LEGO went from being $800 million in debt in 2003 to the world's most valuable brand in 2021. The brand achieved this by refocusing on their core product, embracing technology, and tapping into new markets, including Adult Fans of LEGO (AFOLs).

Not many toys can boast longevity like LEGO does.

The iconic Danish toy brand has been inspiring creativity and destroying unsuspecting feet since 1932. Transcending cultural and generational boundaries, the interlocking bricks are a global phenomenon.

However, there once was a time that we almost lost our beloved Legos to a changing world. But the brand went from near bankruptcy in 2003 to most valuable company in the world 18 years later. And its revival has been hailed as the greatest turnaround in corporate history.

LEGO is a super brand that can teach us a thing or two about using marketing to achieve true staying power.

Back in 1932, an abbreviation of the Danish words 'leg' and 'godt,' translating to 'play well,' is what gave us the household name we know and love today.

LEGO's product offerings include DUPLO sets for little ones as well as massive pop culture recreations designed for adults. And everything you could possibly think of in between.

LEGO’s an integral part of my childhood. My DUPLO zoo set was one of my most treasured possessions.

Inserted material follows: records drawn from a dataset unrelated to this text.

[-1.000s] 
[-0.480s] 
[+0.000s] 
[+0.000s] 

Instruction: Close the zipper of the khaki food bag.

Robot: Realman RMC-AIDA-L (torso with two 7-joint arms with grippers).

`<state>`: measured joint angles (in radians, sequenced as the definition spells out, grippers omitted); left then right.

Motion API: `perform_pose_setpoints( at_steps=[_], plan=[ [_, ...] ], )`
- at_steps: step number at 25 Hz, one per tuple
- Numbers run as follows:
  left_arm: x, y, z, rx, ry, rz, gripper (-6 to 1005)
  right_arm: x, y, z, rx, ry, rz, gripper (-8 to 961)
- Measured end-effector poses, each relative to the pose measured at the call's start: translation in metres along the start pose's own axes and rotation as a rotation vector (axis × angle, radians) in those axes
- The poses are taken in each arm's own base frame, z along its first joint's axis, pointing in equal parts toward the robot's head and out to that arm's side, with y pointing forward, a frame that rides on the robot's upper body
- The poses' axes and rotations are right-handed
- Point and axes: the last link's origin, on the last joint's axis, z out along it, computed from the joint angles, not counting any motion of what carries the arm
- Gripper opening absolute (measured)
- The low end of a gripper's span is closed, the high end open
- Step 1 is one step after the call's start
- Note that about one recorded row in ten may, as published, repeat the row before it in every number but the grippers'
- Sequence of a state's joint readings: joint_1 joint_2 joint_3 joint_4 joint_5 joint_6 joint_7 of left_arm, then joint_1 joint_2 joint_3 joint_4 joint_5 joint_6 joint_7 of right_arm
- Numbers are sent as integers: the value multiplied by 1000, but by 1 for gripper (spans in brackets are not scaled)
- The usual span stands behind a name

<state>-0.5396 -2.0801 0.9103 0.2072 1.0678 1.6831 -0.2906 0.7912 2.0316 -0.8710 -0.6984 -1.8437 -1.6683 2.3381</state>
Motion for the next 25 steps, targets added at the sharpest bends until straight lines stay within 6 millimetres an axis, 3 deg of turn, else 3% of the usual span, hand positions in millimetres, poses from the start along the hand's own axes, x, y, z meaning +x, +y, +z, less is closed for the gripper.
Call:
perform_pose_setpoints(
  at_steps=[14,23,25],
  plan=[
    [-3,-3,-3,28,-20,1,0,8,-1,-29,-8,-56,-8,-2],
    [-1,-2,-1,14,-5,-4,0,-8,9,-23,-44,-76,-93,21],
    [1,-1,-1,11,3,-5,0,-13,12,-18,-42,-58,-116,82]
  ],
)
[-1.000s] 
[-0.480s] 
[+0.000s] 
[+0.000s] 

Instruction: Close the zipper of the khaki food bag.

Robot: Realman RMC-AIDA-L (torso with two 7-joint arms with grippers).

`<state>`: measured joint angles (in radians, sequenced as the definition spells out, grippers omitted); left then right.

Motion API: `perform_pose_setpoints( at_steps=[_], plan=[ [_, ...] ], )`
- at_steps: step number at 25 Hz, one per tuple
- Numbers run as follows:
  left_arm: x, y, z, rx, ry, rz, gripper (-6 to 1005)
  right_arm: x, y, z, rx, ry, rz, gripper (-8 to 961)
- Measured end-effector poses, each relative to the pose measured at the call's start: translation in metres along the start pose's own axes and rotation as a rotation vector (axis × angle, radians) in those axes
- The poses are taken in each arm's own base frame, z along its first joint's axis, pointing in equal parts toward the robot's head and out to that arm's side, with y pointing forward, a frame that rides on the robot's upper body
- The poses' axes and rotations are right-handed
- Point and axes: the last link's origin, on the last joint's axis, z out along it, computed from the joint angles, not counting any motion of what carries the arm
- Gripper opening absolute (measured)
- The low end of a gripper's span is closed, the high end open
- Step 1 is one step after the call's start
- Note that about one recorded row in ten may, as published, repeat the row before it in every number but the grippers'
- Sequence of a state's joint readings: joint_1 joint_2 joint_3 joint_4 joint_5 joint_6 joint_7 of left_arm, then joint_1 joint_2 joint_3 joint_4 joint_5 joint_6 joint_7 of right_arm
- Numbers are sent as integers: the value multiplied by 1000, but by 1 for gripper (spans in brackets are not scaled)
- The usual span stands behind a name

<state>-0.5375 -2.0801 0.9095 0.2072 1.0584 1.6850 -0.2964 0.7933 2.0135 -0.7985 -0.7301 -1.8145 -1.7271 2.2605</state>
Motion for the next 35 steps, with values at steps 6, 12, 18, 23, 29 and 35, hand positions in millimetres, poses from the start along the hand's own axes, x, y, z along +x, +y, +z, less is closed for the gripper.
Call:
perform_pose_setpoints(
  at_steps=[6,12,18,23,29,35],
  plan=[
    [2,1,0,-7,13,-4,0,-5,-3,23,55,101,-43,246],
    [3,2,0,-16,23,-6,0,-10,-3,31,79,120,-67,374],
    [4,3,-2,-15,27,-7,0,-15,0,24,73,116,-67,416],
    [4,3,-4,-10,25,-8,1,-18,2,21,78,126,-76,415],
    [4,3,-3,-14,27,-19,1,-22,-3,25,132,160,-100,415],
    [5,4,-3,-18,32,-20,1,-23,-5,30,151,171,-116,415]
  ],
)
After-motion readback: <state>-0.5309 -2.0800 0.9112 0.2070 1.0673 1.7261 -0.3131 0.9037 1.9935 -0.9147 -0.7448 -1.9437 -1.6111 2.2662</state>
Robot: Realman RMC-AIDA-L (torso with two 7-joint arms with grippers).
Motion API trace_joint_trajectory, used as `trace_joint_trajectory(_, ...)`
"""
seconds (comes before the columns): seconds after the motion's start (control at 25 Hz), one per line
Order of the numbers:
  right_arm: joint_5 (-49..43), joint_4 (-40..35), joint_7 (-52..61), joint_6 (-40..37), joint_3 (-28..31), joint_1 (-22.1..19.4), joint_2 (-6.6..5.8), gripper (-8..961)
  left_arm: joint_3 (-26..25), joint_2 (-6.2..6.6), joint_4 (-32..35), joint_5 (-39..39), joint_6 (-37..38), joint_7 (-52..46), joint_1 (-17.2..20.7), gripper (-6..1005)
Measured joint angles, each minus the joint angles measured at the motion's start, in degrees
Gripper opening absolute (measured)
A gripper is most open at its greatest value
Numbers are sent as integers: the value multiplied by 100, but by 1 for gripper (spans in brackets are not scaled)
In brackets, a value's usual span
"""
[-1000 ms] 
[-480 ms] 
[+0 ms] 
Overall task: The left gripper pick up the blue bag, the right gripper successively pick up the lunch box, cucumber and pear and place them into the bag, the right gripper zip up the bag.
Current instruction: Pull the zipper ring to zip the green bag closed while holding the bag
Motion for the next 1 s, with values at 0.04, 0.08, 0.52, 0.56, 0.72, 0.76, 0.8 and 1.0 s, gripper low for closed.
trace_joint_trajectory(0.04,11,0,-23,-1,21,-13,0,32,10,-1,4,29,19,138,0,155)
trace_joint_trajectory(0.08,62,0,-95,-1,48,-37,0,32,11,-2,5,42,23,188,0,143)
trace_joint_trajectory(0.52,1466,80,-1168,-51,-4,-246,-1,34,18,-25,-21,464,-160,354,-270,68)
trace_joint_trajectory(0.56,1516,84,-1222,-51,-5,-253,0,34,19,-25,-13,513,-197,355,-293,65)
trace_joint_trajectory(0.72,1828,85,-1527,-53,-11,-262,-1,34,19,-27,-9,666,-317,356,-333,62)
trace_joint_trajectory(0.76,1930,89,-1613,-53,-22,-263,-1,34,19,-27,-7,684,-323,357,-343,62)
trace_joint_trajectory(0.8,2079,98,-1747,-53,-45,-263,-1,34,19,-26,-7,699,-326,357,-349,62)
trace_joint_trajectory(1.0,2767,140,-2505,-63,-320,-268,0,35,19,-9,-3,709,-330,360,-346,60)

I think I still have the tiger piece that I desperately clung on to through my early years.

But the dawn of the new millennium brought with it a seismic shift in the toy market, and LEGO faced stiff competition from emerging technology.

During the early 2000s, video games captured the attention of the younger generation.

The market was also becoming flooded with counterfeit LEGO bricks. And this damaged the brand’s reputation and exclusivity.

These factors wouldn’t have been nearly as detrimental if Lego hadn’t also tried to expand into the clothing industry. The brand tried making jewellery for girls and opened theme parks that cost (and lost) millions.

By 2003, LEGO was in big trouble. The company was in $800 million of debt with sales down 30%. An internal report revealed the company hadn’t added anything to value to its portfolio for a decade.

'We are on a burning platform,' LEGO’s CEO, Jørgen Vig Knudstorp, told colleagues. 'We’re running out of cash… [and] likely won’t survive.'

When LEGO hit rock bottom, CEO Knudstorp decided they need to go back to basics.

First, he initiated a comprehensive review of the company’s operations, product portfolio, and marketing strategies. He also halved the number of LEGO pieces produced, cut 1,000 jobs, and sold off the Legoland parks so they could focus on doing less.

Knudstorp realised LEGO had drifted too far from its core product – the interlocking bricks. Instead, they'd diversified to the point where they had diluted their identity.

So the company decided to put their focus back on to classic themes, such as City, Castle and Space, as they resonated strongly with its core audience. This re-established LEGO's identity as a brand that fosters creativity and learning through play.

The second phase of LEGO's revitalisation strategy was tapping into emerging markets like China and India.

To do this, the brand developed targeted marketing and distribution strategies to cater to these new audiences. They also opened offices, retail stores, and production facilities in each.

The expansion meant LEGO could establish a local presence and cater to their unique customer base in specific regions. And by adapting its products and marketing efforts to local taste, the brand saw significant sales increases.

LEGO also realised there was another significant demographic Lego had ignored. One that had real purchasing power--AFOLS (Adult Fans of Legos.)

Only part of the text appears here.